Aber halt, ein wichtiger Bestandteil des Skis fehlt noch, das Dekor. Das entsteht in den nächsten beiden Arbeitsbereichen. Im einen befindet sich ein großer Digital-Transferdrucker, aus dem die Transferfolie mit dem aufgedruckten Skidesign läuft. Hier ist noch Platz für weitere Drucker, die demnächst hinzukommen sollen. Im zweiten Raum wird dagegen an einer Siebdruckmaschine gearbeitet. Sie hat den Vorteil, dass sie etwas schönere Farben erzeugt. Nachteil sind die höheren Kosten, da für jeden Farbton des Designs eine eigene Schablone benötigt wird und so auch nur wenige Farben kombiniert werden können. Aber das Kästle-typische Mint kommt hier besonders gut zur Geltung.
Schließlich geht es in den großen Raum mit den Skipressen. 17 Maschinen stehen hier und warten darauf, die Formen mit den einzelnen Schichten der Ski in Empfang zu nehmen und zusammenzupressen. 25 Minuten dauert so ein Pressvorgang von einem Paar Ski im Schnitt. Da sich hier das Nadelöhr der Produktion befindet, werden die Pressen bei Vollauslastung 24 Stunden an sieben Tagen der Woche bedient. Aktuell ist das nicht der Fall und die Mitarbeiter bereiten sich zudem gerade auf den Schichtwechsel vor. Aber allein der Blick auf die zahlreichen Stellschrauben verschafft mir einen Einblick, wie diffizil die Arbeit hier ist. Die Formen sind übrigens eine Kästle-Eigenproduktion und werden direkt nebenan an einer großen CNC-Fräse erstellt. Circa 9.000 Euro kostet so eine Form, die natürlich für jedes Skimodell in jeder geplanten Länge gefertigt werden muss.

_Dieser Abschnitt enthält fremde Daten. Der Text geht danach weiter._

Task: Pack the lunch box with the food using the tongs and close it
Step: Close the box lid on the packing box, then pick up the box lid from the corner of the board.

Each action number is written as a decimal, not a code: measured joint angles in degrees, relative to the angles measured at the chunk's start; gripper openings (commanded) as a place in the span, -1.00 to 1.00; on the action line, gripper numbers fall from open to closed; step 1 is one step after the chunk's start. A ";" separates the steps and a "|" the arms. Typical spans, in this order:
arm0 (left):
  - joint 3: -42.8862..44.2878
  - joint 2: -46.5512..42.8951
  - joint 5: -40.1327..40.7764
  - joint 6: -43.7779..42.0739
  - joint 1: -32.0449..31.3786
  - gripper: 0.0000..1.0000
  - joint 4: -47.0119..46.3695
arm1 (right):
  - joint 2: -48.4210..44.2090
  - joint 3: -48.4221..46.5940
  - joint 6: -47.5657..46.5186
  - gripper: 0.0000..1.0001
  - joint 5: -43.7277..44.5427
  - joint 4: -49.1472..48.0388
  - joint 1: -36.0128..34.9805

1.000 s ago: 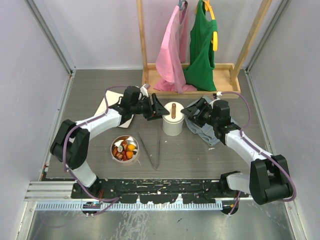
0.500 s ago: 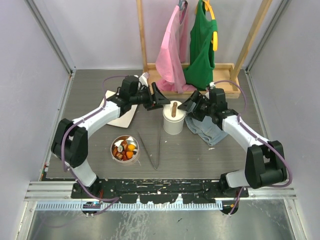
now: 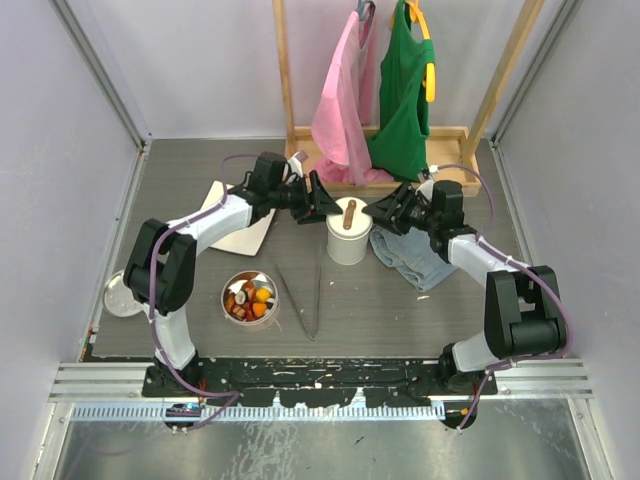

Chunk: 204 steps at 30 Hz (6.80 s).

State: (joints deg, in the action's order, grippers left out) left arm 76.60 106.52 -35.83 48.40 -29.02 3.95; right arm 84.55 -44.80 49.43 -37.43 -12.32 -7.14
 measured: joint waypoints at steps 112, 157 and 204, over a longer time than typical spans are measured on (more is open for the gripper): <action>15.50 4.57 -5.73 -25.33 -1.68 -0.34 26.80 | -12.44 21.44 8.70 -0.47 -2.95 -18.47 -2.51; -0.04 -18.29 6.93 -12.96 -0.46 0.25 22.43 | -20.22 -1.73 -13.18 0.21 20.96 31.32 -4.22; -37.79 -58.31 54.34 9.03 46.05 0.99 51.89 | -54.82 2.32 -16.98 0.79 37.59 48.06 -4.00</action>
State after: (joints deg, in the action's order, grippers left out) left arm 38.81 48.21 18.50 57.43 17.04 55.83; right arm 29.74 -42.48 32.45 0.16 35.75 -11.14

Nach dem Pressen und Abkühlen geht es an das Feintuning. Die überstehenden Ränder werden entfernt und der Ski vermessen. Um potentiellen Käufern die Auswahl etwas zu vereinfachen, wurde in den letzten Jahren die Information auf dem Sticker angepasst. Im Vordergrund steht nun die Angabe des idealen Körpergewichts inklusive Ober- und Untergrenze. Natürlich werden auch weiterhin detaillierte Informationen wie die Restspannung bei Belastung mit halbem und ganzem Körpergewicht angegeben. Diese Daten können aber meist nur der Händler beziehungsweise echte Skiexperte korrekt interpretieren.

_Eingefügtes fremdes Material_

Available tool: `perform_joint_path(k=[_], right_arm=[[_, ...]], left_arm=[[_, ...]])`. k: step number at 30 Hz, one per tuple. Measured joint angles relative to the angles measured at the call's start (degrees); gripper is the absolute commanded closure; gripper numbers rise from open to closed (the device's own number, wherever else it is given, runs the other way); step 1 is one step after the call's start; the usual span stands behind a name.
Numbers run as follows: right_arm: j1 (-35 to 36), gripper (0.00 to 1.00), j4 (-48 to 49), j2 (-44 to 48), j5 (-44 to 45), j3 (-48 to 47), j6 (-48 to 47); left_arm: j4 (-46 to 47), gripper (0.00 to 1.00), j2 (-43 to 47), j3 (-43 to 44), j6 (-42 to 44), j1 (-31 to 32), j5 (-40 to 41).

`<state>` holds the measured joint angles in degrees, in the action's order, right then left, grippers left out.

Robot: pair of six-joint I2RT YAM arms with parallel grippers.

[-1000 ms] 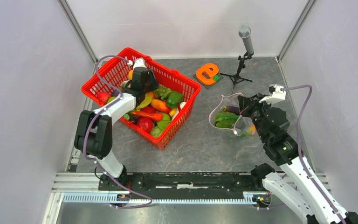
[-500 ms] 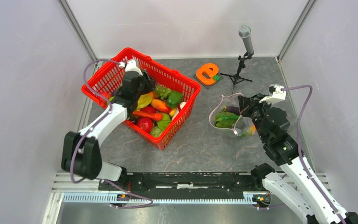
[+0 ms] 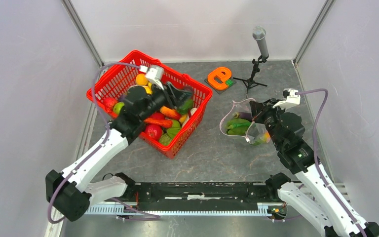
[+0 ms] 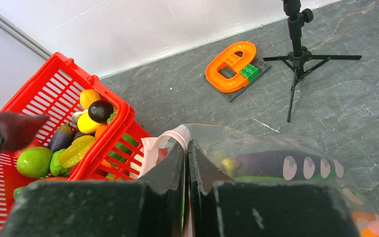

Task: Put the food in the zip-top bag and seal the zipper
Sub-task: Pick up the fake fruit from the bin, then place the fake fruit in the zipper food storage bag.

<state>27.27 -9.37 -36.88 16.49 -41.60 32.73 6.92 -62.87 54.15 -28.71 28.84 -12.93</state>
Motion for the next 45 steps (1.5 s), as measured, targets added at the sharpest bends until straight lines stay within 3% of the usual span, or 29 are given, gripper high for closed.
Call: perform_joint_path(k=[7,14,28,38,45], right_arm=[[0.0,0.90,0.9,0.0,-1.0,0.4,0.7],[0.0,0.90,1.2,-0.4,-2.2,0.5,0.9],[0.0,0.90,1.2,-0.5,-3.7,0.5,1.1],[0.0,0.90,1.2,-0.3,-4.0,0.5,1.0],[0.0,0.88,1.1,0.0,-3.7,0.5,1.0]], left_arm=[[2.4,0.73,-3.9,1.7,3.0,17.8,-2.7],[3.9,0.71,-10.1,5.9,6.6,25.3,-2.7],[0.1,0.62,-23.5,14.7,11.9,31.4,2.3],[-3.9,0.31,-28.5,19.6,13.9,32.4,6.0],[-5.4,0.19,-30.8,22.6,14.2,32.6,7.3]])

Der finale Schritt ist schließlich das Schleifen des Belags. Dies erfolgt bei allen Skimodellen unterhalb der Top-Rennkategorie vollautomatisch in einer Schleifstraße. Modelle wie der Kästle RX10 WC erhalten dagegen eine Sonderbehandlung. Sie gehen durch die Hände von Josef Kabrda, der bis zur Saison 22/23 noch als Biathlet im IBU-Cup unterwegs war. Inzwischen bedient er die neueste Wintersteiger Schleifmaschine und verpasst den Rennski ihr Belagsmuster. Von hier aus ist es dann nicht mehr weit bis zur Laderampe, von wo aus die Ski ihren Weg in den Fachhandel antreten.

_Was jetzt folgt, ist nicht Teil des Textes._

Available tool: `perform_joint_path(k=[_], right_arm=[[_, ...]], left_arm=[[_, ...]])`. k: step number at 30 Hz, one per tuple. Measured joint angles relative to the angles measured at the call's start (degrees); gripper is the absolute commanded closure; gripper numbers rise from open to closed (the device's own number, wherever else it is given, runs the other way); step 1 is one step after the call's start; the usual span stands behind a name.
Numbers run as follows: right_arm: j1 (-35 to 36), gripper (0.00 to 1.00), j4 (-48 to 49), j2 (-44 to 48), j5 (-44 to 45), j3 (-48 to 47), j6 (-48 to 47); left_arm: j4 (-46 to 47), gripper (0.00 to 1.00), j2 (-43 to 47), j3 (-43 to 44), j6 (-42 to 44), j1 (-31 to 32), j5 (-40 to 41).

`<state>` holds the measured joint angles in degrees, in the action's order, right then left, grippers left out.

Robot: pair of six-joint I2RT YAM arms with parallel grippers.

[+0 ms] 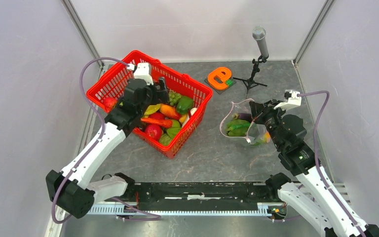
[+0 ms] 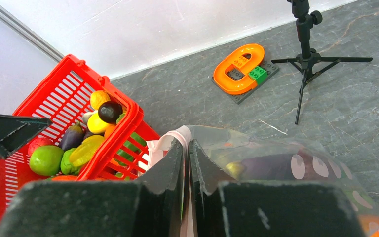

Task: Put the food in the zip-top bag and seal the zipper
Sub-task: Pick up the fake fruit from the bin.

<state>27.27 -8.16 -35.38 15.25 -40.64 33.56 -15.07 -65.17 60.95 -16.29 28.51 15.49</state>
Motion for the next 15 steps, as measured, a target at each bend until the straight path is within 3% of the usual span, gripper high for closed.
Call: perform_joint_path(k=[6,15], right_arm=[[0.0,0.87,0.5,-0.5,-0.1,0.0,0.0],[0.0,0.87,0.7,-0.7,-0.4,0.0,-0.4]], left_arm=[[-2.8,0.00,-6.0,1.7,-0.7,-8.2,-2.3],[4.9,0.00,-21.0,2.1,0.9,-16.5,-13.2]])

Alle Ski? Nein, ein kleiner Teil landet im wenige Meter entfernten Rennservice-Büro, wo der zweifache WM-Bronzemedaillengewinner im Skilanglauf, Dusan Kozisek, gerade die Auswahl für den internen Skitest im August in der Skihalle Oberhof trifft. Dort werden dann die Modelle herausgetestet, die mit dem Rennservice ihre Reise zu den Weltcups antreten, um die Top-Athleten auch immer mit Top-Material versorgen zu können. Besonders stolz ist man auf ein neues Messinstrument aus Schweden, mit dem man nicht nur einen bestimmten Spannungswert, sondern den exakten Spannungsverlauf abbilden kann. Schon interessant, wie auch im Skilanglauf die Digitalisierung immer weiter voranschreitet.
Für mich endet der Kurzbesuch in Nove Mesto an dieser Stelle und ich verabschiede mich von Markus Weeger und Petr Fiala mit vielen neuen Informationen und Eindrücken im Gepäck. Die Rennski im Weltcup und auf den Loipen dieser Welt sehe ich nun jedenfalls mit anderen Augen!